--- Given information Enclosed Below ---
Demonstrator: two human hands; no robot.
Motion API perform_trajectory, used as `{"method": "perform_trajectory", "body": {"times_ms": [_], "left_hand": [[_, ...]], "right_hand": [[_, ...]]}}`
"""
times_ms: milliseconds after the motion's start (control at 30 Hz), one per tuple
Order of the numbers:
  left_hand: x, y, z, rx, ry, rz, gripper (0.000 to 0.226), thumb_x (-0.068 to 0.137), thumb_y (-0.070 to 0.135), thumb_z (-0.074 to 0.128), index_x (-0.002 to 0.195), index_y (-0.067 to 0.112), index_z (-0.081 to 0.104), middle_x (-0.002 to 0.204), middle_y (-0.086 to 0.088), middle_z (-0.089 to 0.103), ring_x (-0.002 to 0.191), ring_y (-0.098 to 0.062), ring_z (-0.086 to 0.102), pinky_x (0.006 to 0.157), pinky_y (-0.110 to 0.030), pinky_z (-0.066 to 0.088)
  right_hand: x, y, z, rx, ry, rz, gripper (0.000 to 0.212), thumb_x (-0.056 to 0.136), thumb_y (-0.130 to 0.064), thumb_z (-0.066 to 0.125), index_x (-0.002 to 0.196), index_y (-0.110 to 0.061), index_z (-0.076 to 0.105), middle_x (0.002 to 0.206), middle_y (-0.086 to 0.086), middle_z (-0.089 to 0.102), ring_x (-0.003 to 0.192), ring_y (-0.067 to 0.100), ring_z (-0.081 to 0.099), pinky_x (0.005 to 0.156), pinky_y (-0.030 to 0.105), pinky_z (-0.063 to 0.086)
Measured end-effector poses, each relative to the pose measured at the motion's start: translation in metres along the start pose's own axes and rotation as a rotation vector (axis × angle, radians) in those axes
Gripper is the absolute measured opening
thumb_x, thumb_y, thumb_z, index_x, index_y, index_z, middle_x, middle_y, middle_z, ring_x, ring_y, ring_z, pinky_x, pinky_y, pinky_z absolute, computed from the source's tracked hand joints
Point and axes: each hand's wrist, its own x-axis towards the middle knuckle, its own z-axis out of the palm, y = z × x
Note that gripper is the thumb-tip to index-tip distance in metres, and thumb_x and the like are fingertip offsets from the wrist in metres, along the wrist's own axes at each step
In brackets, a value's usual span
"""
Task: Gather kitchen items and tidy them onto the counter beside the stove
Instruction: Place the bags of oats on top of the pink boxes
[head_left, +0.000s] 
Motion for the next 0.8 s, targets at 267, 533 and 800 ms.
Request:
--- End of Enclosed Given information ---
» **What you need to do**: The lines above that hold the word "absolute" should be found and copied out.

» **Result for this exercise**:
Gripper is the absolute measured opening
thumb_x, thumb_y, thumb_z, index_x, index_y, index_z, middle_x, middle_y, middle_z, ring_x, ring_y, ring_z, pinky_x, pinky_y, pinky_z absolute, computed from the source's tracked hand joints

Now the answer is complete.